Sábado 25 de febrero de 2023
Lo demuestra la histórica votación en la ONU
Dr. Armando Rojano Uscanga
Ayer se cumplió un año de que Rusia invadió a Ucrania, rompiendo el endeble orden internacional, afectando económicamente al mundo entero, y cambiando el rumbo de la historia de la humanidad, poniéndola al borde de la temible última guerra.
Para estos momentos el mundo está dividido y lo demuestra la histórica votación en la Organización de las Naciones Unidas (ONU) que aprobó, por mayoría, la resolución de la Asamblea General que pide el cese de hostilidades en Ucrania y la retirada de las tropas rusas, con 141 votos a favor y 7 en contra, y la abstención de 32 países. Copatrocinada por 75 países, todos los de la Unión Europea, Estados Unidos y varios latinoamericanos (Chile, Ecuador, República Dominicana y Uruguay), se suma a las votaciones de marzo y octubre de 2022, para poner fin a la guerra en Ucrania.
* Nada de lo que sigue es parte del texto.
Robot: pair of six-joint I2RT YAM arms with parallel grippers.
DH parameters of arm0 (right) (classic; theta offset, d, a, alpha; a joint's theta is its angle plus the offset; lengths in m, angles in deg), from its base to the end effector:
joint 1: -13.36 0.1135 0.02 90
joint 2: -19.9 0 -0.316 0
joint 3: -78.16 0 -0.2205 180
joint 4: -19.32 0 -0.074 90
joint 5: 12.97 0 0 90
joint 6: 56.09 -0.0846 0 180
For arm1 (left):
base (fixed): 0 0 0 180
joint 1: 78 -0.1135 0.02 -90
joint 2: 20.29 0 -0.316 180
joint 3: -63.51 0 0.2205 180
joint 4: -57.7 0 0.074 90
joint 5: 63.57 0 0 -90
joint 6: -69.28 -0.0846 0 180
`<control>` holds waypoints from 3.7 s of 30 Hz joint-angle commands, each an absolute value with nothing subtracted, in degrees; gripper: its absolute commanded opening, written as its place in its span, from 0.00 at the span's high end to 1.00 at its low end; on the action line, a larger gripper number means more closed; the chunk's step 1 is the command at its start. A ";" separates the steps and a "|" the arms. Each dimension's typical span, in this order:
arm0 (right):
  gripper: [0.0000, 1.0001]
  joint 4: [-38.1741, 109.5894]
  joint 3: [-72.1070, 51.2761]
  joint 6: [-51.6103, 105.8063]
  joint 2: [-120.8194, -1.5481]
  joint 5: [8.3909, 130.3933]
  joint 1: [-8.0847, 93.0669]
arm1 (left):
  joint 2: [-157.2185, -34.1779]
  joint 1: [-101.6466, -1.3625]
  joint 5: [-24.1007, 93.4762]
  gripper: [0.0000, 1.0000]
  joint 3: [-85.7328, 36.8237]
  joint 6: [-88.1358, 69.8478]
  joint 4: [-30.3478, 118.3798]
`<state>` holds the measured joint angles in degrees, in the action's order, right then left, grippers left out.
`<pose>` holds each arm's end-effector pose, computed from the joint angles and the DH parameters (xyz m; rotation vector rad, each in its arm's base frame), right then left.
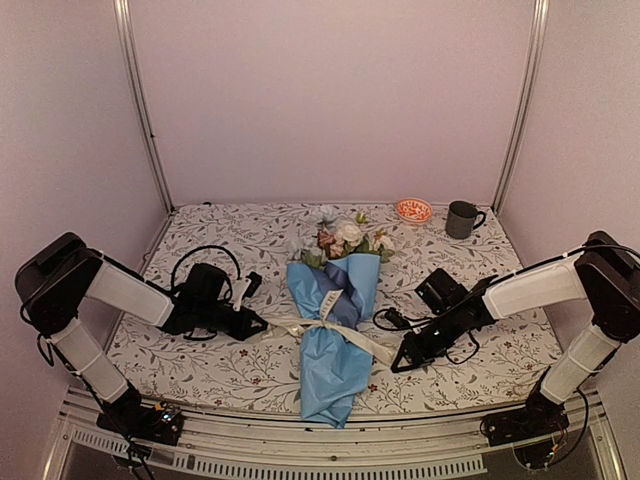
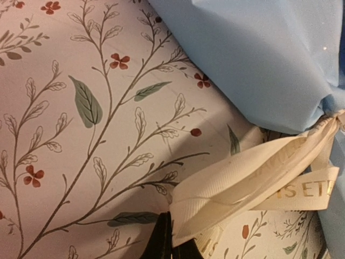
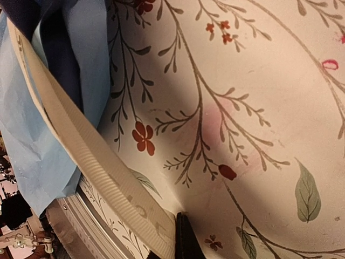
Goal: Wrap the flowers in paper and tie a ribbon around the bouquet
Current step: Tie the half-tied ribbon around the folded bouquet, then adjust the tied bouquet to the folded bouquet.
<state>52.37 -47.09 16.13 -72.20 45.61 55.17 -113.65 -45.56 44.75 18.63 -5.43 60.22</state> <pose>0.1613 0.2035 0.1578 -0.7574 2.8672 0.9772 0.2321 -0.1791 0.1529 0.5245 2.4041 -0.7639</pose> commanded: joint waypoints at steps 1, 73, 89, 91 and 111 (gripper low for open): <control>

Los países que votaron en contra o se abstuvieron tendrán que justificar su voto ante las futuras generaciones que confiaban en la globalización, pues votaron en contra de la incipiente globalización que suponía la paz internacional y no esperaba golpes bajos como la invasión a Ucrania. Esos países ya no son confiables y tendrán que medirse al pedir alianzas o ayudas de ningún tipo. Y algunos de ellos están geográficamente rodeados de países que votaron a favor. Los daños económicos son superables, pero la pérdida de vidas y los desplazamientos son irreparables. Y ahora, nadie en su sano juicio creerá en que la globalización es posible.